M. Rentzsch, quelle est l’importance de la clinique modulaire de Sarah Friede pour l’aide humanitaire ?
C’est une petite révolution. Avec le « modèle Friede », nous pouvons proposer rapidement une couverture médicale, culturellement adaptée, avec l’individualité nécessaire, de la taille que l’on veut et d’une utilisation souple. Il remplit ainsi toutes les attentes que l’on a lors d’une telle mission humanitaire. Ce modèle est un jalon important pour le vivre-ensemble global parce que nous pouvons ainsi aider tout le monde à jouir de son droit fondamental à être soigné.
Quand commencera la construction de la clinique à Homs ?
Le financement n’est pas encore assuré et les plans détaillés ne sont pas encore finis. Néanmoins, les autorités syriennes veulent réaliser le « modèle Friede ». Et nous avons le soutien de l’OMS. C’est déjà beaucoup. Il ne s’agit « plus que » d’une décision politique des bailleurs de fond. Une chose est sure : il n’y a pas d’alternative sur le plan humanitaire. Indépendamment des différents intérêts des pays, il faut pouvoir aider sur place.
Lorsque le feu vert sera donné, combien de temps faudra-t-il jusqu’à la réalisation ?
Si on avait demain le feu vert pour le projet à Homs, nous pourrions avoir fini début 2019. Il nous faut un an de préparation et un an pour la construction du bâtiment. Ensuite, la construction de cliniques sur d’autres sites est extrêmement rapide. Grâce à la construction modulaire, un automatisme se met en place que les gouvernements peuvent eux-mêmes implémenter.
C’est notre conception de l’aide d’urgence : soutenir le transfert de la technologie allemande pour apporter une solution humanitaire aux problèmes. Mais la réalisation et la responsabilité doivent être ancrées localement, ce n’est qu’ainsi que cela s’avère durable. Je pense que d’autres pays adopteront le « modèle Friede » car sa technique est convaincante.

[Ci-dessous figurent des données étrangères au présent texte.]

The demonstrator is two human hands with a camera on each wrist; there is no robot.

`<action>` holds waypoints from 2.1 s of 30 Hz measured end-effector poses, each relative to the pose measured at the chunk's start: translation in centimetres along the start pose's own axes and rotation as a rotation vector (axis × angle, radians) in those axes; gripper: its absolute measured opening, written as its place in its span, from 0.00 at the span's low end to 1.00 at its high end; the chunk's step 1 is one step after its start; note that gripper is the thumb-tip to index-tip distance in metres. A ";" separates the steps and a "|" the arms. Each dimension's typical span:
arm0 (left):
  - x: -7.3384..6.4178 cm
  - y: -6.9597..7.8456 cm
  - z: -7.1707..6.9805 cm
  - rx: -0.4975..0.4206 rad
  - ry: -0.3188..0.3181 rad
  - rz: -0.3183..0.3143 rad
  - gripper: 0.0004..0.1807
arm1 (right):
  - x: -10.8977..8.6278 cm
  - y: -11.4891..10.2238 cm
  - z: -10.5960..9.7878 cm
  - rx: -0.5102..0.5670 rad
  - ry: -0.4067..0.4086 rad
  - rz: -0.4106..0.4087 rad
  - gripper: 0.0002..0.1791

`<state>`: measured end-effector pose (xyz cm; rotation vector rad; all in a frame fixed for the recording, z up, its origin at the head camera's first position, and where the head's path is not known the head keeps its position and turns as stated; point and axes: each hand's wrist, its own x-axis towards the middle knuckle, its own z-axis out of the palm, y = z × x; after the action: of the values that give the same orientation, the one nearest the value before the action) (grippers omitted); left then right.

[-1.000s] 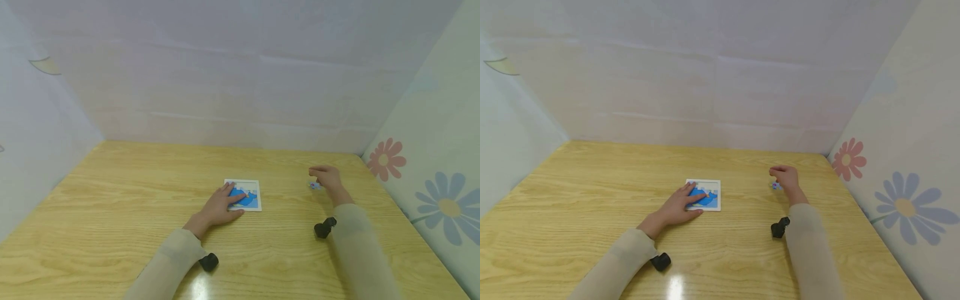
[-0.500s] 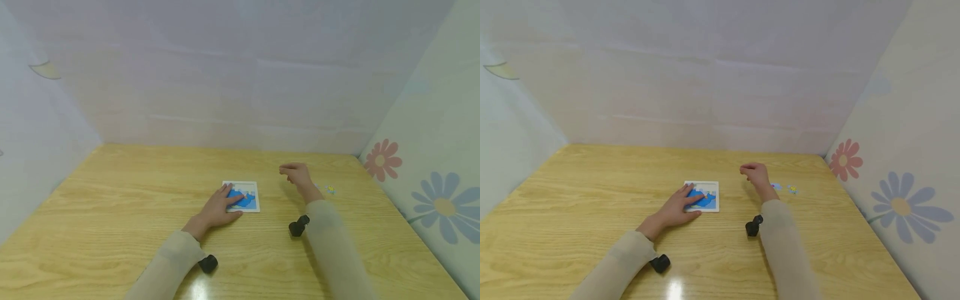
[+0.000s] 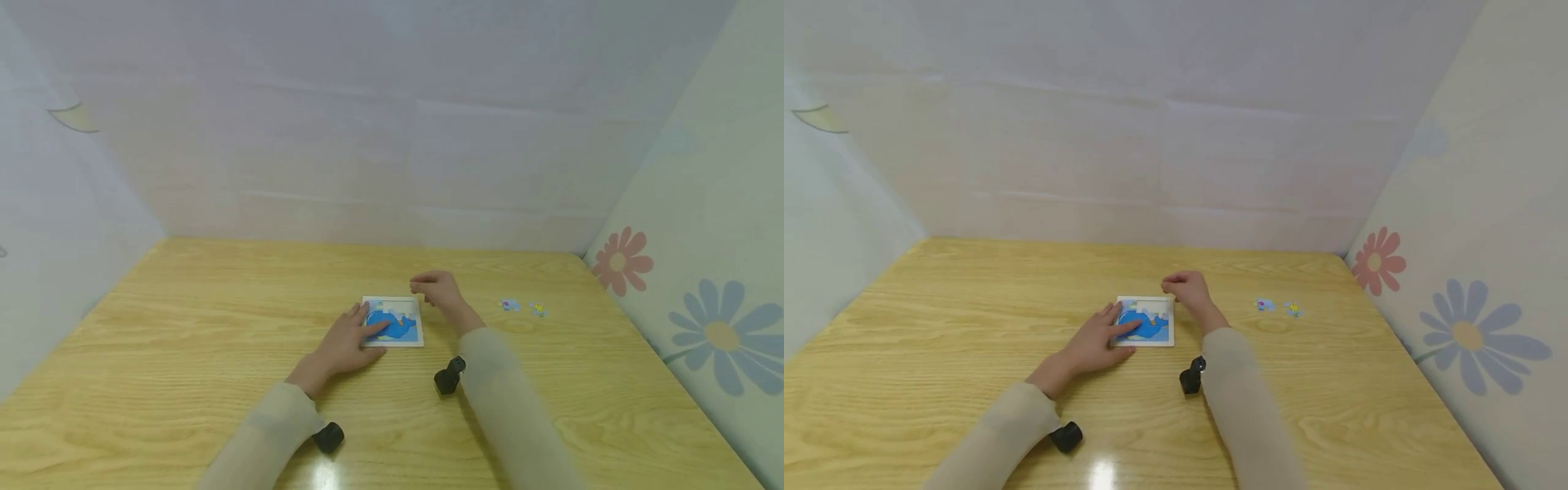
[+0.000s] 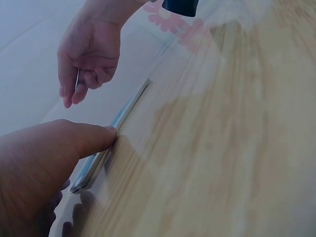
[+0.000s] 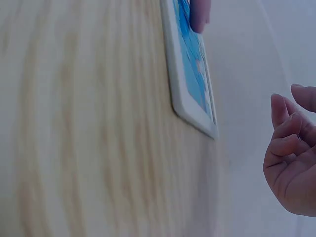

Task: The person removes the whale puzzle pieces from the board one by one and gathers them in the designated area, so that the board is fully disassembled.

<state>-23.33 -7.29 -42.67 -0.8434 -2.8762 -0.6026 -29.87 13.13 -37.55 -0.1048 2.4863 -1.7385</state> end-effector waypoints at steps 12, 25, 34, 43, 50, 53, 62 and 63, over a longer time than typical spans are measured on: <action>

Mme Friede, pensez-vous transposer ce modèle modulaire à d’autres bâtiments ?
On pense transposer le concept aux écoles mais ce n’est pas encore concret. Il s’agit d’abord d’élaborer jusqu’à la fin le projet de l’hôpital jusqu’à ce que le prototype soit achevé. J’imagine très bien que l’on puisse ensuite transposer cette approche à d’autres projets d’aide humanitaire.